Ma la forma mentis in Italia (e in moltissimi altre Nazioni) è diversa. Il cittadino che si allontana, sia pure di poco dalla norma, assume il ruolo del nemico da abbattere, la creatura xena cui ‘spezzare le reni’, l’uomo o la donna superflui da eliminare con disprezzo.
Così Riccardo Magherini è stato percosso e soffocato in una via centrale di Firenze, mentre gridava aiuto, aiutatemi devastato da un attacco di panico. Una ‘morte in diretta’, ripresa dalle telecamere e dai telefonini dei testimoni. Eppure, nonostante due striminzite sentenze di colpevolezza, la Corte di Cassazione ha deciso di assolvere gli imputati perché il fatto non costituisce reato. Ossia, un uomo in preda all’angoscia è stato ucciso però questo non rappresenta un crimine.
Così Francesco Mastrogiovanni, vicenda terribile ricordata da Manconi, caduto in un temporaneo stato confusionale viene sottoposto al TSO e crocifisso per 87 ore a un letto di contenzione nella totale indifferenza e incuria del personale che lo avrebbe dovuto assistere. Legato fino alla morte, anzi oltre la morte, visto che i ‘sanitari’ si sono accorti del decesso con qualche ora di ritardo. E, proprio a questo riguardo, il prof. Manconi ha espresso inquietudine e sdegno verso i rappresentanti dello stato che si fanno esecutori e torturatori, una forma di connivenza inaccettabile, soprattutto perché si rinuncia ad alcune fra le principali qualità che ci danno connotazione umana: l’empatia e la responsabilità.
Il martirio di Stefano assume tinte altrettanto cupe. Con due fratture vertebrali e dolori lancinanti viene ricoverato nella struttura ‘protetta’ (?) del ‘Sandro Pertini’, dove le uniche cure somministrate sono dei bruschi moniti guardi che è grave, ha due vertebre fratturate, deve muoversi il meno possibile. Dove i genitori, pieni di apprensione, vengono respinti da un citofono che, con voce ogni volta diversa, enumera regole contraddittorie e vessatorie riguardanti le visite dei parenti. Dove, infine, viene lasciato morire di fame e di sete. L’ultima notte chiede a un infermiere un po’ di cioccolata, l’illusione di un po’ di conforto, di infanzia, ma naturalmente la struttura non dispone di cioccolata.

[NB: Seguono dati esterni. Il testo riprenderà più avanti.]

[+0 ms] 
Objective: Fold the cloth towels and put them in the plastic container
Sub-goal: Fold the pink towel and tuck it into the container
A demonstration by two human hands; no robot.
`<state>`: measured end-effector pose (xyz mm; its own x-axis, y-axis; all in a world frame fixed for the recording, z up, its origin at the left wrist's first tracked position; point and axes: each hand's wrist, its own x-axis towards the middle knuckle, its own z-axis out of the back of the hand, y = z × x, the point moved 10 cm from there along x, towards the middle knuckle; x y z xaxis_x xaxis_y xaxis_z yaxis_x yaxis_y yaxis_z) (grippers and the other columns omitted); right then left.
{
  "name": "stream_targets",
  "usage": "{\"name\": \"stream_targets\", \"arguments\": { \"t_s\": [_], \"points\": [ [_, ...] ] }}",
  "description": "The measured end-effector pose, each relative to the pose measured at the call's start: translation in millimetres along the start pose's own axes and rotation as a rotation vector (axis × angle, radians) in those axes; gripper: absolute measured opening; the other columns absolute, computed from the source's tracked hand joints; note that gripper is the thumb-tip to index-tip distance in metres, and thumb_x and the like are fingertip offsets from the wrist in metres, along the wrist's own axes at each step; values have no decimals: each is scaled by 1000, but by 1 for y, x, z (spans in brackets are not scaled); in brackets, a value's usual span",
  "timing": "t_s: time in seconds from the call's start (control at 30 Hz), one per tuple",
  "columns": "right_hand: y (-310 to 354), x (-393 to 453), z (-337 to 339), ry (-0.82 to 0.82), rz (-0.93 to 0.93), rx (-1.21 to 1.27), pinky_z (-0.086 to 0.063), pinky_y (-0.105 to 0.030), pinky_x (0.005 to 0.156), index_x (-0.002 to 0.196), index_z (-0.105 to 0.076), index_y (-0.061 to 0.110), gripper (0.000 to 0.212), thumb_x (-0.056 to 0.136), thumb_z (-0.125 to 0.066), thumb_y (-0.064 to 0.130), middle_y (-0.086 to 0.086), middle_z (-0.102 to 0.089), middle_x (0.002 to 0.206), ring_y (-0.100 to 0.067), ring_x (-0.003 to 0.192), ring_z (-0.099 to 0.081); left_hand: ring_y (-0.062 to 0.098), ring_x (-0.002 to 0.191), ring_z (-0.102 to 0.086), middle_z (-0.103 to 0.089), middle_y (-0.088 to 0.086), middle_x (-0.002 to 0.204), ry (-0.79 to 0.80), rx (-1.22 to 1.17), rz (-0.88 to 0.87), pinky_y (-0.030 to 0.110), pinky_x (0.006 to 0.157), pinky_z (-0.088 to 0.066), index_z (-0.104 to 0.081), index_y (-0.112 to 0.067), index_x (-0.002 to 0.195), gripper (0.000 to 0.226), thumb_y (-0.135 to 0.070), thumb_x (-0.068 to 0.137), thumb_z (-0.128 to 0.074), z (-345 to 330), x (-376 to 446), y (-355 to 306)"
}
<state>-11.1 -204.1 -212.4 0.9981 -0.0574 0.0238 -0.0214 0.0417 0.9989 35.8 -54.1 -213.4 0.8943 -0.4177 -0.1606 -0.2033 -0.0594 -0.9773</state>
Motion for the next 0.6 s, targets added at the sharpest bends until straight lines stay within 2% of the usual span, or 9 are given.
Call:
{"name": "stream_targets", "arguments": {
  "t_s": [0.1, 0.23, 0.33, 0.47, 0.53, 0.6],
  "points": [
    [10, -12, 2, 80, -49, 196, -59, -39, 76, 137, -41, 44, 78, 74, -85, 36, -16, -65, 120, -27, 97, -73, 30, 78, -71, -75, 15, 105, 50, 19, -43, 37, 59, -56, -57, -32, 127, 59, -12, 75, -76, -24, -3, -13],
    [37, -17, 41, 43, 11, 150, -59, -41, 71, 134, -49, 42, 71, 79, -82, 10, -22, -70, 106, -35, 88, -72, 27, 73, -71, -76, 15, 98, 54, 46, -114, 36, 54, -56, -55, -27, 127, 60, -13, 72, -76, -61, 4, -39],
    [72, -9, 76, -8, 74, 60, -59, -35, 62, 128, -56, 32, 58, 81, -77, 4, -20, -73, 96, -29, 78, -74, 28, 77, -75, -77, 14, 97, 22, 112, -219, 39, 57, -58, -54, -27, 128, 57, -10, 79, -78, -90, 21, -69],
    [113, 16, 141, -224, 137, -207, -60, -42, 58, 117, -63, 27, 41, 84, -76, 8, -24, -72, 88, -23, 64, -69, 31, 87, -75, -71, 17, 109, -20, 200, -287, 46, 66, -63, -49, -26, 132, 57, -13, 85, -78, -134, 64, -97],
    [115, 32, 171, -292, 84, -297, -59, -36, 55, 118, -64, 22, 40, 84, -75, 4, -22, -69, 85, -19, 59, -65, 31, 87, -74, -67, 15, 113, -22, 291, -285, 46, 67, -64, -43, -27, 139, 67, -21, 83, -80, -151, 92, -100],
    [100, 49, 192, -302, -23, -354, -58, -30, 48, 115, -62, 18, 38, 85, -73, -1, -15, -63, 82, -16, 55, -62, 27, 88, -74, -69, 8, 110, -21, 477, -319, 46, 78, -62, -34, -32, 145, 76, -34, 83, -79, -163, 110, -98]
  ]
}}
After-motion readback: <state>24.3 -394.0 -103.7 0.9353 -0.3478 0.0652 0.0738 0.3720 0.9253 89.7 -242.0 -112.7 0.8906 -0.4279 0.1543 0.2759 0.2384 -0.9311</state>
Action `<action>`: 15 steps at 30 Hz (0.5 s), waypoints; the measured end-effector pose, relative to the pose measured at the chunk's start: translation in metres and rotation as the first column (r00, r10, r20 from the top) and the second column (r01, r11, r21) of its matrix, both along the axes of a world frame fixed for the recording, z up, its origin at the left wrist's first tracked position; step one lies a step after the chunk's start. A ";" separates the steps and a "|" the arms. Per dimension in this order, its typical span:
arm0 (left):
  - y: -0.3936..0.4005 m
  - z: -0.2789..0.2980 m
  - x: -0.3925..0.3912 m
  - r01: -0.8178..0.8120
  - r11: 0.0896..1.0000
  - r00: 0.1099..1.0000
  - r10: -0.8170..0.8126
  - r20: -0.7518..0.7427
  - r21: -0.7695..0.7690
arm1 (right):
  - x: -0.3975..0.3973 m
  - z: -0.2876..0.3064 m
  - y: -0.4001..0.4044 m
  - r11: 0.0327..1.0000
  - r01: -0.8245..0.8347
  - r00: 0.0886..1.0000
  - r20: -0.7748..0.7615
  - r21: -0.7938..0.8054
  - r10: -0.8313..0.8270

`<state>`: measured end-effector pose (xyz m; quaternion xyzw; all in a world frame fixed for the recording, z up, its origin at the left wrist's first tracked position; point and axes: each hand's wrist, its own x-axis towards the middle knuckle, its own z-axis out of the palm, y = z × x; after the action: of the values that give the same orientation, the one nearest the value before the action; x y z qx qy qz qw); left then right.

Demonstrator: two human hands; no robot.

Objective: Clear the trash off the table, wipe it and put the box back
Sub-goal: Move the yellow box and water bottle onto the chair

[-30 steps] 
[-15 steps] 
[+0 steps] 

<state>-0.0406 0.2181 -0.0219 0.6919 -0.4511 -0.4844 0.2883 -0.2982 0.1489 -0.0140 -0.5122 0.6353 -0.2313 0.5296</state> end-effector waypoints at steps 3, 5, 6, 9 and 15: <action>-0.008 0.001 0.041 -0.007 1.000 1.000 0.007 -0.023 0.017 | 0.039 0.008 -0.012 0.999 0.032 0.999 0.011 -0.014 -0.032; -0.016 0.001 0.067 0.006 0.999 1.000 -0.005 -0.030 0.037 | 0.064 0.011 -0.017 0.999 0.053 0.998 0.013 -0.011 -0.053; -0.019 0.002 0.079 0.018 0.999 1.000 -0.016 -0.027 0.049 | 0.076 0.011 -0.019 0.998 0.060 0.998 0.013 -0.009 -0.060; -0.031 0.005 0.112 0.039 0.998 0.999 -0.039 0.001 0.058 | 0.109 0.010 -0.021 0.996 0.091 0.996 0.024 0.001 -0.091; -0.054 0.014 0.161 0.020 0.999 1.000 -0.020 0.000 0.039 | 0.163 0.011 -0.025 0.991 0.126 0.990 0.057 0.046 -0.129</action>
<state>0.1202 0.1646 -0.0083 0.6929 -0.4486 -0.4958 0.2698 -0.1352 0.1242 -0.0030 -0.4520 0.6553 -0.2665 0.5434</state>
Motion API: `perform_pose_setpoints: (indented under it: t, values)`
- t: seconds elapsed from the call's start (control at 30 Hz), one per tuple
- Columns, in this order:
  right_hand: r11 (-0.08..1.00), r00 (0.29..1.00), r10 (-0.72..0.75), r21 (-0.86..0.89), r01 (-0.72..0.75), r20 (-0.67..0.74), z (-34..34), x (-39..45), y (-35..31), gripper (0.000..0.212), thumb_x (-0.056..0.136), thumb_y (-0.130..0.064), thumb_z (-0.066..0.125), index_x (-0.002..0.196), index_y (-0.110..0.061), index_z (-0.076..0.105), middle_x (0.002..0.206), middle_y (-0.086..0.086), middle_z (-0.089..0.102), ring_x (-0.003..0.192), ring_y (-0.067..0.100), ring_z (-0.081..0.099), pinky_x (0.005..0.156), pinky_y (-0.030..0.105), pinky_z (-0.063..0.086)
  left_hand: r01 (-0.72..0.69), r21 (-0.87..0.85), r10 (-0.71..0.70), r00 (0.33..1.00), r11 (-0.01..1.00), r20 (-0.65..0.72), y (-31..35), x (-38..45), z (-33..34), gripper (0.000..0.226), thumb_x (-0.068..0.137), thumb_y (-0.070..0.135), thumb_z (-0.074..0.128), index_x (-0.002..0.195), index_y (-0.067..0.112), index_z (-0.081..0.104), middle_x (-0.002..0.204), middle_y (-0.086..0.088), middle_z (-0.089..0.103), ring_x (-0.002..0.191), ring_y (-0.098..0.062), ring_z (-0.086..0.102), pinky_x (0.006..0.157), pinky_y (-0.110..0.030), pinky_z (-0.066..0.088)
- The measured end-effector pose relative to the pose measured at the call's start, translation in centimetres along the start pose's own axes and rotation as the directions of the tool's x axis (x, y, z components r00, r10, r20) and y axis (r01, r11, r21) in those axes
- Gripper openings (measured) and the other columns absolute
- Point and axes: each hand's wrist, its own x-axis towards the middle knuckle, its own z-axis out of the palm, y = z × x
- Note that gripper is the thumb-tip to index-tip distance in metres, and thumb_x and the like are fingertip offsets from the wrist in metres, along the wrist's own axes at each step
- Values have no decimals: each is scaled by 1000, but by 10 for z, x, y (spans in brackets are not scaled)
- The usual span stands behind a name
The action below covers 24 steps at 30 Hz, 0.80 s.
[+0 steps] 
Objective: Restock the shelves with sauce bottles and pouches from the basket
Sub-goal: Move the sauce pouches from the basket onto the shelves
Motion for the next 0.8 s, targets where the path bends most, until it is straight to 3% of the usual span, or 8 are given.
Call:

Chissà quali sono stati gli ultimi pensieri di Stefano (rappresentato, vissuto nella sua stessa carne da un Alessandro Borghi impressionante), le ultime sensazioni, mentre i reni cessavano di funzionare e il cuore rallentava, mentre probabilmente lo straziava la certezza che la sua famiglia lo avesse abbandonato.